Documentary, by Mike Richardson, 27 September 2012

Director: Will Lovelace, Dylan Southern

Stars: James Murphy, Chuck Klosterman and Gunnar Bjerk

Country: USA

Runtime: 108 min

Release Date:

Language: English

Settle yourself down for a great concert movie framed around a (sadly less engrossing interview). Shut Up and Play the Hits looks at LCD Sound System, the electro-punk-funk dance/post-punk pioneers LCD, an utterly wonderful peculiarity: they are a band that aren’t really a band. They come to life in the studio, where frontman James Murphy does almost everything himself, but now that’s over and there’s just the grand send off to perform.

Shut Up and Play the Hits

Shut Up and Play the Hits

LCD was formed by Murphy (already in his late thirties) but despite success, it didn’t last and like all great oddities the band agreeably self-destructed after only six years, burning out before they had the chance to fade away, when Murphy decided it was the right time (after nine years and three highly acclaimed albums) to call it a day. The band decided to end it all in style on the 2 April 2011, with an epic four-hour spectacular, at New York’s legendary Madison Square Garden It is refreshing in the world of Pop where nobody quit; instead they reform, repackage, reissue, remix and keep on, keeping on, not LCD.
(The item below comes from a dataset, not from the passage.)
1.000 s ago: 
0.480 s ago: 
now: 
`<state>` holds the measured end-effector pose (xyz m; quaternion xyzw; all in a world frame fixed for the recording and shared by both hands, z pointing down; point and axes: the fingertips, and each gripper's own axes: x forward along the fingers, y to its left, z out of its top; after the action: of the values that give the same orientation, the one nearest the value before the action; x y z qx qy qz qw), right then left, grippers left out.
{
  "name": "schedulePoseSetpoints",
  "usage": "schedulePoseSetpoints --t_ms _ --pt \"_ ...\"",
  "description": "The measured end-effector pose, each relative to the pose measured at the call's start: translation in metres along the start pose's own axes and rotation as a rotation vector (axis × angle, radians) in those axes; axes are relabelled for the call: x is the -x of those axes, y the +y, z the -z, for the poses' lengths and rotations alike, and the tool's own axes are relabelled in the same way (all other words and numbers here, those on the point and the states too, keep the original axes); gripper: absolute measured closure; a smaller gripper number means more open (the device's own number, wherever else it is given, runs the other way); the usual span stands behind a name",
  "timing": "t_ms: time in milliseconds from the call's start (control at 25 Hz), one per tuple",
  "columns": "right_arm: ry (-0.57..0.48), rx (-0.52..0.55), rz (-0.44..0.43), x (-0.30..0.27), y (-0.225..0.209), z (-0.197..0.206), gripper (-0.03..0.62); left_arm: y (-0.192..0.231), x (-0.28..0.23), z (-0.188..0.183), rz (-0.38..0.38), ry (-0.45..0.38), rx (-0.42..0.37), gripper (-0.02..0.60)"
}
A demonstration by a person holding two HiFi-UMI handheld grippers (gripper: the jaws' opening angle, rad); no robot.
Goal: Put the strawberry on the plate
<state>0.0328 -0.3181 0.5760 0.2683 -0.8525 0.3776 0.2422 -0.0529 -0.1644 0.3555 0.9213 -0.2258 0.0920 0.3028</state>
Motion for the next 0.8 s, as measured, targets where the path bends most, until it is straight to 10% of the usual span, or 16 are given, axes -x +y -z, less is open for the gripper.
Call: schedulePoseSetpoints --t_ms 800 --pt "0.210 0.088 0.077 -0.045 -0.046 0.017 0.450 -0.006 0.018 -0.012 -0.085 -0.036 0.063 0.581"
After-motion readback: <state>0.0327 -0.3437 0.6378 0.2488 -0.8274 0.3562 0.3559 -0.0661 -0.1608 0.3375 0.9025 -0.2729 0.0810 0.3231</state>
The film Shut Up and Play the Hits is a cool music doco that charts that final implosion. It is by far, at its best when in the astonishing concert movie, featuring substantial portions of Murphy and co.’s final (death of glory, made it Ma top of the world type of thing) concert at Madison Square Garden. Intercut with the performance to end all LCD performances, we are treated to a very fabricated and slightly irritating interview (with James Murphy), mixed up with footage of a post-gig Murphy slouching around his too-cool apartment, like a millionaire teenager, wandering around in his pants and petting the dog.

There is also a lot of comedy mileage in the appearances of Keith Wood, LCD Sound System’s foul-mouthed British manager, which calls to mind some of the best parts of This Is Spinal Tap. Overall Shut Up and Play the Hits is an intermittently touching, but somewhat (and often) precocious, portrait of Murphy the muso as a middle-aged man. This is actually the problem with the film as Murphy isn’t sufficiently dude to thrill the audience and his fallings from grace (for what it is) isn’t wow enough. This sidelining of the rest of the band means we get no insight into their relationship or shared history.

Filmmakers Dylan Southern and Will Lovelace’s documentary of that momentous concert is, at the end of the day a bittersweet experience, all gorgeously shot concert footage, shots of crowd members lost in music (one boy spends the whole night in tears), mixed up with the desperate abandon of the show, but leaves the emotion “ow” to Murphy’s post gig comedown. It seems that Murphy considers it a wake, rather than just the end of a chapter. Shut Up and Play the Hits is overall a film that really shows the potentially devastating power of music, on fans and on the perpetrators of it.